Der russische Schifffahrtsexperte Michail Wojtenko hat das Drama um den angeblich von Piraten gekaperten Frachter „Arctic Sea“ von Anfang an kritisch begleitet. Nun ist der frühere Seemann selbst Teil der geheimnisvollen Geschichte um das Schiff geworden.

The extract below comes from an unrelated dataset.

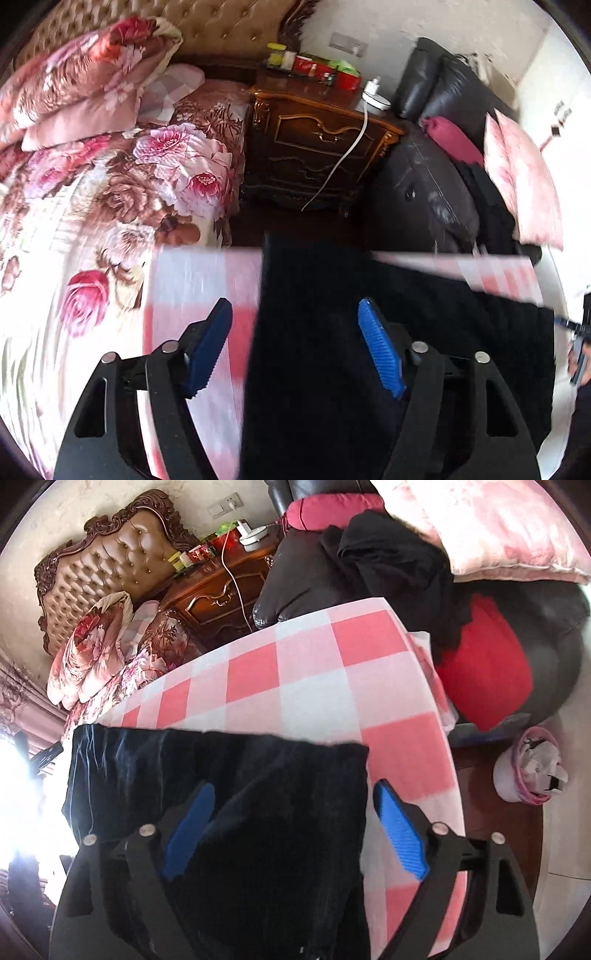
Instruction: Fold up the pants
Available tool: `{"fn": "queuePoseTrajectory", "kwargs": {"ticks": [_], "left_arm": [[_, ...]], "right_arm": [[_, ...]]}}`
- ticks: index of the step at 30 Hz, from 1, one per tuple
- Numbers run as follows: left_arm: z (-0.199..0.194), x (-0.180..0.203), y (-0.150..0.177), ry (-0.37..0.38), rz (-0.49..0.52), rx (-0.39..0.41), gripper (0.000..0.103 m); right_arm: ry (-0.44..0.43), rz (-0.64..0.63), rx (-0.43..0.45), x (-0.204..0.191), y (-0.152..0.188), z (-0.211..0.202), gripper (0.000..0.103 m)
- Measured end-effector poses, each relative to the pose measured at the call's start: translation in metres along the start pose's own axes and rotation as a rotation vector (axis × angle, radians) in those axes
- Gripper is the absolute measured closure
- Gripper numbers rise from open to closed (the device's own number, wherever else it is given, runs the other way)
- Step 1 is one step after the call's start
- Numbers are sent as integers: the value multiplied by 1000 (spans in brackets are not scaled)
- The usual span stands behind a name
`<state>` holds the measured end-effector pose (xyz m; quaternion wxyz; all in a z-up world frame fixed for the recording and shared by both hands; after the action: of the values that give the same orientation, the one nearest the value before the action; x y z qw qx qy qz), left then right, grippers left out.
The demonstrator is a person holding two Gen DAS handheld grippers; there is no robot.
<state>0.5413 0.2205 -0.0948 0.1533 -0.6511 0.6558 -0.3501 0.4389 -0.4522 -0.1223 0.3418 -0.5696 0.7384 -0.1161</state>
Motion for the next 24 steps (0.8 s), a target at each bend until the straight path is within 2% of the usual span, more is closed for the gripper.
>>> {"fn": "queuePoseTrajectory", "kwargs": {"ticks": [4, 7, 8, 9, 10, 11, 13, 15, 19, 24], "left_arm": [[35, -9, -21, 1, -4, -28, 38], [54, -13, -26, -1, 20, -71, 43], [57, -11, -26, 6, 32, -80, 48], [59, -11, -27, 21, 43, -83, 61], [61, -11, -28, 47, 35, -95, 71], [62, -10, -28, 50, 34, -101, 90], [60, -13, -30, 57, 30, -91, 97], [47, -19, -34, 66, 0, -52, 98], [0, -18, -45, 106, -32, 45, 100], [-88, -2, -40, 166, -15, 155, 100]], "right_arm": [[14, -41, -39, -5, -2, 18, 21], [16, -62, -50, -9, -4, 26, 30], [11, -63, -42, -8, -5, 27, 36], [11, -63, -37, -7, -6, 28, 48], [11, -64, -35, -7, -7, 29, 52], [0, -61, -34, -8, -8, 30, 56], [-17, -75, -33, -11, -5, 30, 63], [-22, -79, -11, -15, -5, 26, 69], [-69, -66, 97, -29, -16, -6, 71], [-111, -75, 180, -47, -7, -60, 71]]}}
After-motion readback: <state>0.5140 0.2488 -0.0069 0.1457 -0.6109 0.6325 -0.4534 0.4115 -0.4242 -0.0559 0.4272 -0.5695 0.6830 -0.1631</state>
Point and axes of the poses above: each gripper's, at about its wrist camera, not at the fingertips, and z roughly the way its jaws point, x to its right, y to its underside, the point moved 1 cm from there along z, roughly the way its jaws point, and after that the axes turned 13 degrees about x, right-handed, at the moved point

Sein Name stand in vielen westlichen Zeitungen, er war ein gefragter Gesprächspartner, und er wagte sich weit vor: Der russische Schifffahrtsexperte Michail Wojtenko hat das Drama um den angeblich von Piraten gekaperten Frachter „Arctic Sea“ von Anfang an kritisch begleitet. Der Chefredakteur des online erscheinenden Seeinformationsdienstes der Firma Sowfracht, der sich als Anwalt der Besatzung verstand, hatte die Geschichte vom Verschwinden des Schiffes überhaupt erst publik gemacht. Er veröffentlichte außerdem einen offenen Brief, in dem die Ehefrauen der Seeleute den russischen Präsidenten Dmitri Medwedew aufforderten, das Schiff zu suchen und die Besatzung zu retten. Wojtenko war wohl auch der Erste, der den Verdacht aussprach, dass sich auf dem Frachter nicht nur Holz befand, sondern Waffen. Tag für Tag stellte er kritische Fragen und bezweifelte die offiziell verbreiteten Erklärungen. Er deutete an, bei dem vermuteten Waffenhandel könne es sich um private Geschäfte von Staatsbediensteten handeln.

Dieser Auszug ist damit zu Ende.